What is Scaleup Networking?
Scaleup networking provides direct GPU-to-GPU connections for cache coherency. It allows multiple GPUs to act as one giant GPU and is the highest bandwidth, lowest latency network for AI. There are several different scaleup networks, including NVidia using NVLink, AMD using UALink, and many hyperscalers exploring PCIe-based solutions. PCIe has become an essential technology for the industry as it allows customers to be GPU agnostic.
Why is Scaleup Networking Important Now?
Up until NVidia’s Blackwell GPUs, scaleup networks were limited to a single enclosure. Blackwell enabled the industry’s first pervasive scaleup network at the rack level with NVL72. Multiple offerings and multi-rack solutions need to support other XPUs to serve the Agentic workload. 2025 is the year that we see PCIe enter the mainstream as one of those alternatives to NVLink. PCIe switching enables PCIe to expand its domain within the server and rack enclosure. Retimers allow copper links to extend further, and CXL allows additional value to unlock within the server, such as memory pooling. Within the next five years, scaleup networking will be a $10B+ market.
PCIe Switching
PCIe switching allows for PCIe to leave the confines of the server motherboard, allowing for the connection of more devices to other server enclosures. For larger GPU servers, PCIe can enable connectivity inside the server enclosure. As we look towards multi-server GPU deployments, PCIe switching can sit in the rack, similar to an Ethernet/InfiniBand switch, and connect the elements to different servers.
Retimers
PCIe retimers take in a signal, can extract the clock and the signal itself, and send a fresh and clean signal to extend the reach of the link. Depending on the type of copper used, retimers can take signals that only go a few inches and extend them to distances within a full rack. With time, PCIe retimers and switching used in combination can even deploy across multiple racks. Advanced retimers can also help provide telemetry data to help provide better insight to the customer.
Compute Expresss Link (CXL)
CXL is an exciting enhancement to PCIe that enables memory sharing and cache coherency. It enhances the server by allowing multiple elements to act like one sizeable virtual entity and allowing numerous hosts to manage the same device. In early deployments, this will eliminate wasted memory in servers and bring coherent memory to the system to enable larger AI models and better performance.
Credo’s Role in PCIe and AI Scaleup Networks
Credo invented the category of AECs (Active Electrical Cables) several years ago to address the growing need of extending the range and reducing the volume of passive copper cables in high-speed data center deployments.

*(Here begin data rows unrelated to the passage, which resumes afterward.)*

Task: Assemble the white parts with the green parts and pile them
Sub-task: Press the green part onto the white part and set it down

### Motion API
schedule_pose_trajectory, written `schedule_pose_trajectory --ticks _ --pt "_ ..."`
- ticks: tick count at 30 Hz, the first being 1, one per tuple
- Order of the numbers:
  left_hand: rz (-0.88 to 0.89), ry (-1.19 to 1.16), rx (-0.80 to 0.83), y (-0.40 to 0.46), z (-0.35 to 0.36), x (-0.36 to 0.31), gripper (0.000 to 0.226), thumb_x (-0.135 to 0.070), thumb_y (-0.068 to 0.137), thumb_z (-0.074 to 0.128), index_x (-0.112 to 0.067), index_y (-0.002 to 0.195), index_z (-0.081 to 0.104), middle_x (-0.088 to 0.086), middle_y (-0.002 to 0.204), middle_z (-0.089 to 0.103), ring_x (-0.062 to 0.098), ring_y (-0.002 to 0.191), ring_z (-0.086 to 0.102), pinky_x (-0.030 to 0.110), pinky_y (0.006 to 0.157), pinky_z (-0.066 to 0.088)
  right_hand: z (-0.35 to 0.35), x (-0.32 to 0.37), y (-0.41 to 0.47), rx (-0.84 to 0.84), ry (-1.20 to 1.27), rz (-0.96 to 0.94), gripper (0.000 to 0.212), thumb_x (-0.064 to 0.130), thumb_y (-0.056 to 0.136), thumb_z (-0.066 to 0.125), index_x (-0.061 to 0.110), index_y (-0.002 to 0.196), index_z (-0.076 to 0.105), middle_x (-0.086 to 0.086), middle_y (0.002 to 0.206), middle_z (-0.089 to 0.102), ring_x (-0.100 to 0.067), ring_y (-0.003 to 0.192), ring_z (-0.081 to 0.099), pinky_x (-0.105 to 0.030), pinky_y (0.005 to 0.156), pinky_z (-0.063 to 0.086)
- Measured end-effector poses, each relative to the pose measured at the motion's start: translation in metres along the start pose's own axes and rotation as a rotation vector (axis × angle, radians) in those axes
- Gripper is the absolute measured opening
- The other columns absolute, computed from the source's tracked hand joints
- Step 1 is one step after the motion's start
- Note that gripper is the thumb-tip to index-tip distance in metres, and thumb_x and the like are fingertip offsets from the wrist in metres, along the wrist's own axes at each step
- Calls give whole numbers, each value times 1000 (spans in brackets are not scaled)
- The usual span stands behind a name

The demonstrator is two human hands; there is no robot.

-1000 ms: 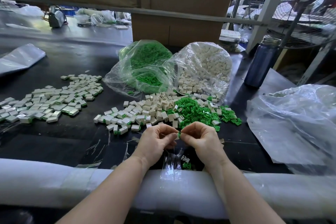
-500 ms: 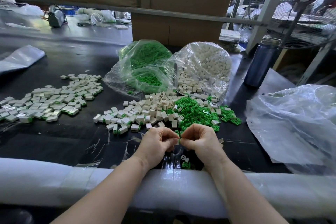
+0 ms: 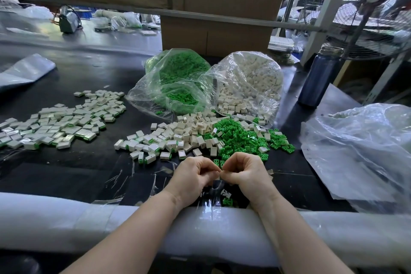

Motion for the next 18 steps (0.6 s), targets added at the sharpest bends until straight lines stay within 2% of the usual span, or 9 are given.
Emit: schedule_pose_trajectory --ticks 3,5,9,11,14,18 --pt "11 -39 -45 0 -4 -2 8 -6 84 65 -13 84 69 -5 69 63 7 64 57 20 70 52 0 -1 1 -27 57 4 18 -8 72 71 9 69 65 1 60 64 -6 55 59 -18 54 48" --pt "27 -22 -73 0 -5 -3 7 -9 83 67 -12 89 70 -2 75 65 12 69 61 24 73 53 -2 -3 1 -54 102 20 15 -7 74 70 6 71 65 0 59 63 -5 53 59 -17 53 47" --pt "59 27 -86 0 -5 -4 22 -11 76 74 -23 93 65 -2 88 67 12 83 64 16 78 51 -4 -6 2 -79 155 46 18 -7 77 67 9 69 65 2 56 63 -6 50 59 -17 50 47" --pt "60 19 -105 0 -7 -2 20 -10 79 71 -24 91 63 2 88 68 16 84 64 24 81 53 -5 -7 2 -89 145 47 16 -2 78 68 11 69 67 2 58 64 -6 53 59 -18 52 47" --pt "36 -26 -113 2 -8 3 6 -15 86 64 -20 89 64 5 83 68 22 80 65 34 79 54 -6 -7 1 -92 201 50 8 5 81 68 7 74 69 -7 65 68 -12 58 61 -21 55 49" --pt "-3 -77 -95 4 -9 8 11 -18 91 57 -15 86 66 -4 73 64 10 70 60 17 69 49 -4 -5 0 -61 171 43 10 5 82 68 9 73 69 -2 62 67 -8 56 61 -20 55 50"
Point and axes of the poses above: each hand's wrist, its own y-axis towards the middle knuckle, its own z-axis out of the palm, x = y × z, the point moved 10 cm from there along y, towards the middle knuckle
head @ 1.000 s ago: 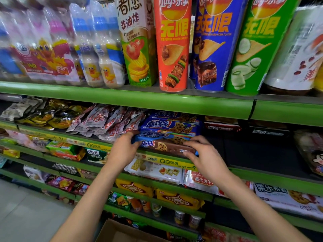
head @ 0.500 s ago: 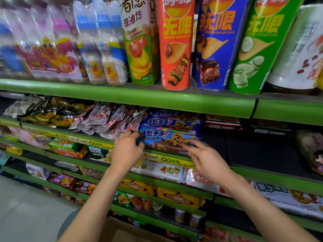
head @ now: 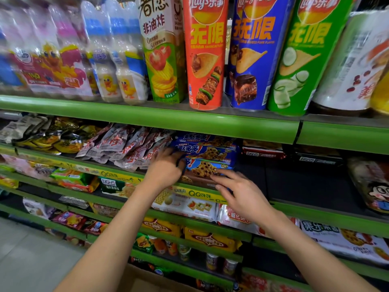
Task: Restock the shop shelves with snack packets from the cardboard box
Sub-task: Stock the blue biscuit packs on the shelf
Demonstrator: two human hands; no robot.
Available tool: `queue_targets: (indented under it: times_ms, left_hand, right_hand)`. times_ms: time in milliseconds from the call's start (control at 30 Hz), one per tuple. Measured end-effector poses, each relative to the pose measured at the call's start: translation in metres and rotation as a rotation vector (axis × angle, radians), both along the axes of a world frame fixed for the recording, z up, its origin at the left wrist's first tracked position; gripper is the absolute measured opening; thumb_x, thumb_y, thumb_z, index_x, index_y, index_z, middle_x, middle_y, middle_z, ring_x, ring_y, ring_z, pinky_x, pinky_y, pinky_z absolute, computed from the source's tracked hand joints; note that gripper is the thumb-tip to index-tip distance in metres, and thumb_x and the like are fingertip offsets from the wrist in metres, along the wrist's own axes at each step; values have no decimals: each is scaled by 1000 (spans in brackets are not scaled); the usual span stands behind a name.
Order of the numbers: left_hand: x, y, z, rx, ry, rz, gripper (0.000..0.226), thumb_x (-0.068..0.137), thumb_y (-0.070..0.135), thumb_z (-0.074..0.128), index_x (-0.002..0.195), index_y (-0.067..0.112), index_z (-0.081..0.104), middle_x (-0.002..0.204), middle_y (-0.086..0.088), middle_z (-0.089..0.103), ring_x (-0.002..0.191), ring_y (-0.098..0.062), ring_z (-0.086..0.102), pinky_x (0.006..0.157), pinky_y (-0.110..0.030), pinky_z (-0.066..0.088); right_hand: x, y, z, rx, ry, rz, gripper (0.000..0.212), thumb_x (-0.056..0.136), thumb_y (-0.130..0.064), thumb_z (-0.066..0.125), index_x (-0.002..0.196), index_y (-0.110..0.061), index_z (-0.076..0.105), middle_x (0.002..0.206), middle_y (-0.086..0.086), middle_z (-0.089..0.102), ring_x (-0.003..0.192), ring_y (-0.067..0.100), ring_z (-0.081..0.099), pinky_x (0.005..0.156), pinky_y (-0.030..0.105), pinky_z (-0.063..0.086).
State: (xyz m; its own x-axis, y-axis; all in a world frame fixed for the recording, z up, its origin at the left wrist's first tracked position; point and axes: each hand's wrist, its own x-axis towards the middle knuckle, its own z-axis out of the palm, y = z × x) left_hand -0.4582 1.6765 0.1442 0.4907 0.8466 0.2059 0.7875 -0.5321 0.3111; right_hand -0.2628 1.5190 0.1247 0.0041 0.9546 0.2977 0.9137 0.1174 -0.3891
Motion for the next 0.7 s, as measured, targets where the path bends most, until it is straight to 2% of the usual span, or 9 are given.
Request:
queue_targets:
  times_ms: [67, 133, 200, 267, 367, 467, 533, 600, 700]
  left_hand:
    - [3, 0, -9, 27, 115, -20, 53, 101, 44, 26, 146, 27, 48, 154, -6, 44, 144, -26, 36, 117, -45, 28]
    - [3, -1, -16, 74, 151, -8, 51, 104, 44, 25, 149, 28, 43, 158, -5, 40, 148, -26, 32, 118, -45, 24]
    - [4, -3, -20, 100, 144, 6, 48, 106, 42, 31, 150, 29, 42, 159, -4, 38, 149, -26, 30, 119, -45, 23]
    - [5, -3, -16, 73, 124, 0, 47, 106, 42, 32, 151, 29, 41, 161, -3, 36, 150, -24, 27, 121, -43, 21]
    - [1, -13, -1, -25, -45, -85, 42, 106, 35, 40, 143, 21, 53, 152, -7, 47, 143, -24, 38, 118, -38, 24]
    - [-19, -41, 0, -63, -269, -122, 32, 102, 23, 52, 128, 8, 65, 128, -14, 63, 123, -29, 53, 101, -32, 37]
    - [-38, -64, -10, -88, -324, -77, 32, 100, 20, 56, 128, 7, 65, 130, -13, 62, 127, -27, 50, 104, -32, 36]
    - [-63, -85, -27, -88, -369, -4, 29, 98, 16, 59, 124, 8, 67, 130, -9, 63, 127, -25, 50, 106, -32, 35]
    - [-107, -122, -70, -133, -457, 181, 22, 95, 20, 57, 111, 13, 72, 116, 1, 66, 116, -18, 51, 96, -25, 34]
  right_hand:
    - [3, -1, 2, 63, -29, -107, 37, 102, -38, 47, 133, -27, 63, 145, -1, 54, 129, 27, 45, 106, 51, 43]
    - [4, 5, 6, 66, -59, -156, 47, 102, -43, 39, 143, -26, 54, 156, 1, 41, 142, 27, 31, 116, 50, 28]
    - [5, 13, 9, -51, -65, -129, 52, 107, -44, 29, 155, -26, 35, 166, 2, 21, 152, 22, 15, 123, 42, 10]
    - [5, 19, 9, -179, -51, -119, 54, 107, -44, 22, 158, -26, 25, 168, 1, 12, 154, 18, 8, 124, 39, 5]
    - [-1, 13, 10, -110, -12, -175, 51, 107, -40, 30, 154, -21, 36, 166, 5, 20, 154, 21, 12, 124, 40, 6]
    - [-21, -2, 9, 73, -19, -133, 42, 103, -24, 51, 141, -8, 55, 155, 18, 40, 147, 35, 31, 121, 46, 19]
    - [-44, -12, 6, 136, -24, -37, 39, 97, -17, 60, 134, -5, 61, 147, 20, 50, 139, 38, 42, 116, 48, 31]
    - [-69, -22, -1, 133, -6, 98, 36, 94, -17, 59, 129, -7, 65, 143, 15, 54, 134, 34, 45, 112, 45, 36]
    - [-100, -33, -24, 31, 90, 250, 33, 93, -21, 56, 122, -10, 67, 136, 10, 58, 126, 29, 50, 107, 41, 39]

Widely deployed, Credo’s ethernet AECs have evolved and now enable AI scale-out architectures. While ethernet works well for scale-out, high relative latency makes it unsuitable for scale-up especially for LLM training. Enabled by their PCIe retimers, Credo’s PCIe AECs offer a low latency, high-throughput open solution well-suited for scale-up networks. Phil Kumin, AVP of PCIe products says, “We have already seen hyperscalers adopt this open architecture for Gen5 scale-up and we think momentum will accelerate with Gen6 and Gen7 deployment.”
Key Takeaways
PCIe will play an increasingly important role in AI scaleup networking in 2025 as customers look towards the technology for GPUs and XPUs. Many larger hyperscalers are looking at the technology as a way to be GPU/XPU agnostic and to help drive the need for larger logical system sizes as the industry moves from foundational training to agentic AI. The 650 Group predicts that agentic AI wave of DC infrastructure spending should exceed $1T over the next 4-5 years.